The eight schools of the Landmark Conference are making plans to share more than just turf and playing time.

During the Landmark Conference Academic Collaboration and Integration Institute held in Washington D.C. on Feb. 5 and 6, various representatives from the conference's eight schools addressed plans to pool resources toward joint study abroad programs and student research presentations.

University Provost Pamela Gunter-Smith sees developments toward integrating the Conference's academic and student resources as an extension of the Conference's founding doctrine. "Division III athletics thinks a lot about the scholar athlete, and not just the athletic competition, but the role of athletics in the overall student experience," she said. "Since students are scholar-athletes, it is a natural extension to bridge athletic content and development of academic programming."

Gunter-Smith represented Drew as its Chief Academic Officer in Washington D.C. earlier in the month. President Bob Weisbuch, Director of Athletics Connie Zotos, Statistics Professor and Faculty Athletics Representative Sarah Abramowitz, Student Athlete Advisory Committee Advisor Dara Blum and SAAC student members Allison Segal ('08) and Andrew Cronholm ('08) were also in attendance. Gunter-Smith said a goal of the conference was to establish rapport between the chief academic officers of the eight schools to realize the Landmark Conference's pledge to "holding paramount the centrality of the academic mission at each institution," as written in the preamble of the Conference's constitution.

"This was kind of a first date," Gunter-Smith said. "We brainstormed some of the things we could do together." Though the means for implementing a plan are still under development, Faculty Athletics Representative Sarah Abramowitz is excited about the possibilities.

"The idea is if we pooled resources, and have economies of scale, for example, multiple schools would benefit," Abramowitz said."We tried to offer a program in Ghana this spring, and only three students are going.

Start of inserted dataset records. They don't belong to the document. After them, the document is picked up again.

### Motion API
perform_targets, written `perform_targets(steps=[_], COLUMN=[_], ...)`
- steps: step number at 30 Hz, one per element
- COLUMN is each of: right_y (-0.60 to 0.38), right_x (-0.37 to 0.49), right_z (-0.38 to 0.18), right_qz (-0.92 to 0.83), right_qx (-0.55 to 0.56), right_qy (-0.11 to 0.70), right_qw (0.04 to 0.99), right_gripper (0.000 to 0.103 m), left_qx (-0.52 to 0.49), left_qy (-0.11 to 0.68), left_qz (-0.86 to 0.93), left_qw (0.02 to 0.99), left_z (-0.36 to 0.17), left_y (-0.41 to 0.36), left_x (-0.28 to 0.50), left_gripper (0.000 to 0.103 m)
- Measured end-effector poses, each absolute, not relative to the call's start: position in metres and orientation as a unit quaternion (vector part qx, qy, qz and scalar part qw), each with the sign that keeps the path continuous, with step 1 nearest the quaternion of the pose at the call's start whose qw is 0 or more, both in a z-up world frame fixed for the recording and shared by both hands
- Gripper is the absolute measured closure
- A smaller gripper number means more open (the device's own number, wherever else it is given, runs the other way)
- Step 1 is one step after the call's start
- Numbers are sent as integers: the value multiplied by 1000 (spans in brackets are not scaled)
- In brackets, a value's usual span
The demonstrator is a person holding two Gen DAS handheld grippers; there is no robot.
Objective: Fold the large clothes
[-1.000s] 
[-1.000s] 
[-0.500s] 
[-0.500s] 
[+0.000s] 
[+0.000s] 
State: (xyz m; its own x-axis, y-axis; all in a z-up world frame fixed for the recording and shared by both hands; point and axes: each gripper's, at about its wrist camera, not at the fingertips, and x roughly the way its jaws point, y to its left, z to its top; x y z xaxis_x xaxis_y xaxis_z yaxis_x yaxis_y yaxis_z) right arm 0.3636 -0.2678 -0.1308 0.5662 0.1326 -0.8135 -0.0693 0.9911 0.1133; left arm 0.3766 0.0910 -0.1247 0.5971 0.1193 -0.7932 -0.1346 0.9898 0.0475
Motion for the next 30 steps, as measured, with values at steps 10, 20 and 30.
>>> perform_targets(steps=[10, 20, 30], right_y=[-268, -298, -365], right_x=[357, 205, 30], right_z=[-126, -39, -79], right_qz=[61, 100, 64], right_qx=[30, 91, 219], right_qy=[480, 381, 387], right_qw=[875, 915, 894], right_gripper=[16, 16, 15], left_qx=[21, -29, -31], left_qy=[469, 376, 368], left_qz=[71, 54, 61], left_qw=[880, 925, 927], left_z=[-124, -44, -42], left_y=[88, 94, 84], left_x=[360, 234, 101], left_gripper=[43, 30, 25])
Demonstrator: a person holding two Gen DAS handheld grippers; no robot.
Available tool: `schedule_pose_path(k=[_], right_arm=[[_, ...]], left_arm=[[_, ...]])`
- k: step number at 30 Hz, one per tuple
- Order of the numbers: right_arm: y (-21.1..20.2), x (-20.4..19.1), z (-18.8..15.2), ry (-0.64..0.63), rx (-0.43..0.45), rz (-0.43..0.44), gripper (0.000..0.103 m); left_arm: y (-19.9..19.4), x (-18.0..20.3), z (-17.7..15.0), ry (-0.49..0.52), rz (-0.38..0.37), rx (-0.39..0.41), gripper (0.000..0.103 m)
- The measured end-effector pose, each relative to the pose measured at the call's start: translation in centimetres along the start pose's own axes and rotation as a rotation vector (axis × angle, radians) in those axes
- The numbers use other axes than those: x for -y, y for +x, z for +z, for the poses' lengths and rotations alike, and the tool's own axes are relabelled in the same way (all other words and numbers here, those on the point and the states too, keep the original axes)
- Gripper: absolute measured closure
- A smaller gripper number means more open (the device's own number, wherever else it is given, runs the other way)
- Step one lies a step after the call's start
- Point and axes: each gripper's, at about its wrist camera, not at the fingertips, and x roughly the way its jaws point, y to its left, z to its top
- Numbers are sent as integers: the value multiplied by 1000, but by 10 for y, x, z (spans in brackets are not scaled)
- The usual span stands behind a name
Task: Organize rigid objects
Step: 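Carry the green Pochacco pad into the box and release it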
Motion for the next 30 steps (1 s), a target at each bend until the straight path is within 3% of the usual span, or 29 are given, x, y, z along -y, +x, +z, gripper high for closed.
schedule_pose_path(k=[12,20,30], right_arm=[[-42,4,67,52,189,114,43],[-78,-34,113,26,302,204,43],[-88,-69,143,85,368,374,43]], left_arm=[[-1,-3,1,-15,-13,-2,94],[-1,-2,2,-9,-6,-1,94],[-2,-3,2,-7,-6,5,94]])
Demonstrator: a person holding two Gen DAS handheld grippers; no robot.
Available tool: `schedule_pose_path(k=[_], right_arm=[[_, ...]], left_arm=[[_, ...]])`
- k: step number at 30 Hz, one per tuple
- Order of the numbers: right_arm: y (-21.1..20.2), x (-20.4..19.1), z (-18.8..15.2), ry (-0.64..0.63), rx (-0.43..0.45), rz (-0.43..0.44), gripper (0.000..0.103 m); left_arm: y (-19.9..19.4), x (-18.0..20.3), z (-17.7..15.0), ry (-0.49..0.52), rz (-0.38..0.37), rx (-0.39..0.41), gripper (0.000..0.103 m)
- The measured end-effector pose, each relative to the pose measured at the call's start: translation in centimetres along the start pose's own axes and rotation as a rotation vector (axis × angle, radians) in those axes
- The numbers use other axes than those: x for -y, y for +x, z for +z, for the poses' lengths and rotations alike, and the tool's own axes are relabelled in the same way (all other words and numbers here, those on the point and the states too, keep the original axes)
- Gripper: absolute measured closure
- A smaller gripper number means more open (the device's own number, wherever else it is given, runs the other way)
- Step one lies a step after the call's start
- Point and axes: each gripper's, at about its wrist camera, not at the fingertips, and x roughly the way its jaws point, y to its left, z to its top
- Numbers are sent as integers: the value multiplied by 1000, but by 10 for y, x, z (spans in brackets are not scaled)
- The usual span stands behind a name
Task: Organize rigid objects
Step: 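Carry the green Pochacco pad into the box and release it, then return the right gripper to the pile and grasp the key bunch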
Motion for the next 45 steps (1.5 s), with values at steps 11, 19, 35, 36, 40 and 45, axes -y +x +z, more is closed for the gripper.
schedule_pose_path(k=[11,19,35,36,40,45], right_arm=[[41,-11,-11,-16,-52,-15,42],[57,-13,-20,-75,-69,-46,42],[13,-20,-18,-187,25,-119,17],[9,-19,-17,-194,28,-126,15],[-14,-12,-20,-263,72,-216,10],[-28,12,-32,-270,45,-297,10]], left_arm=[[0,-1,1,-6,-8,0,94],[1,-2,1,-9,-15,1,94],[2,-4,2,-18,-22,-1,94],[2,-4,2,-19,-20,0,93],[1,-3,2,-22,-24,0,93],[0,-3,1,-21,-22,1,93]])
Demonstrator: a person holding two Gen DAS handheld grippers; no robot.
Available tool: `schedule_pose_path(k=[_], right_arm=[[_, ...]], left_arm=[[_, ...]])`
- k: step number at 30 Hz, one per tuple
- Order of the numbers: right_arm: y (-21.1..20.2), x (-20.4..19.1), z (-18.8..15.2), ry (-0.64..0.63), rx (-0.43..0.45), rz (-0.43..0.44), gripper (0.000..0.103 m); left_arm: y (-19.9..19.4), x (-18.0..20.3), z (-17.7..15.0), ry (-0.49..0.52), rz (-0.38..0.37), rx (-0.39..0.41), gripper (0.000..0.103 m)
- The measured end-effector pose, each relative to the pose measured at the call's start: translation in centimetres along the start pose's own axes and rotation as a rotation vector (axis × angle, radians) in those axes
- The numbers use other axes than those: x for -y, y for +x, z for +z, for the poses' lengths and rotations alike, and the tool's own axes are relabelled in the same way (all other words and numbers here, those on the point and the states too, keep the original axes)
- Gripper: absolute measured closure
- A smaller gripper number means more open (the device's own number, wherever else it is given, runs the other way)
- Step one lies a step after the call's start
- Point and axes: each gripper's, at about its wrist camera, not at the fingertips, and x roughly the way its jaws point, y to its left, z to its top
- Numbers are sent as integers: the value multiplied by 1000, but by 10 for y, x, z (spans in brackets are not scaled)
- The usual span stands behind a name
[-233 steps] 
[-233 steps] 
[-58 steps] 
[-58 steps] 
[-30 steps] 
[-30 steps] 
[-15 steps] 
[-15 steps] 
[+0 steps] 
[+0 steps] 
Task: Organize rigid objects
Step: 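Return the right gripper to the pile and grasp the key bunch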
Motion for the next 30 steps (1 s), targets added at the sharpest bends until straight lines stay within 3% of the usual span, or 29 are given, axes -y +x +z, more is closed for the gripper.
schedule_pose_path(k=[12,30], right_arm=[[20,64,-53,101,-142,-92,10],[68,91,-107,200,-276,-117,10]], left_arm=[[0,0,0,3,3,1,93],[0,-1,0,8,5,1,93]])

What if all schools collaborated?" Gunter-Smith envisioned bolstering the sciences at Drew by holding mathematic and computer science conferences and Olympiads. "The number of math majors we have at Drew is small," she said, "but elsewhere, the number of math majors could also be small. If we bring them together [for an event] it would be a broader experience for both schools." Gunter-Smith also hopes for science research proposals to receive backing grants in order to conduct research through multiple schools. "We could submit proposals that could impact three or four schools so you have a stronger proposal that is now collaborative," she said.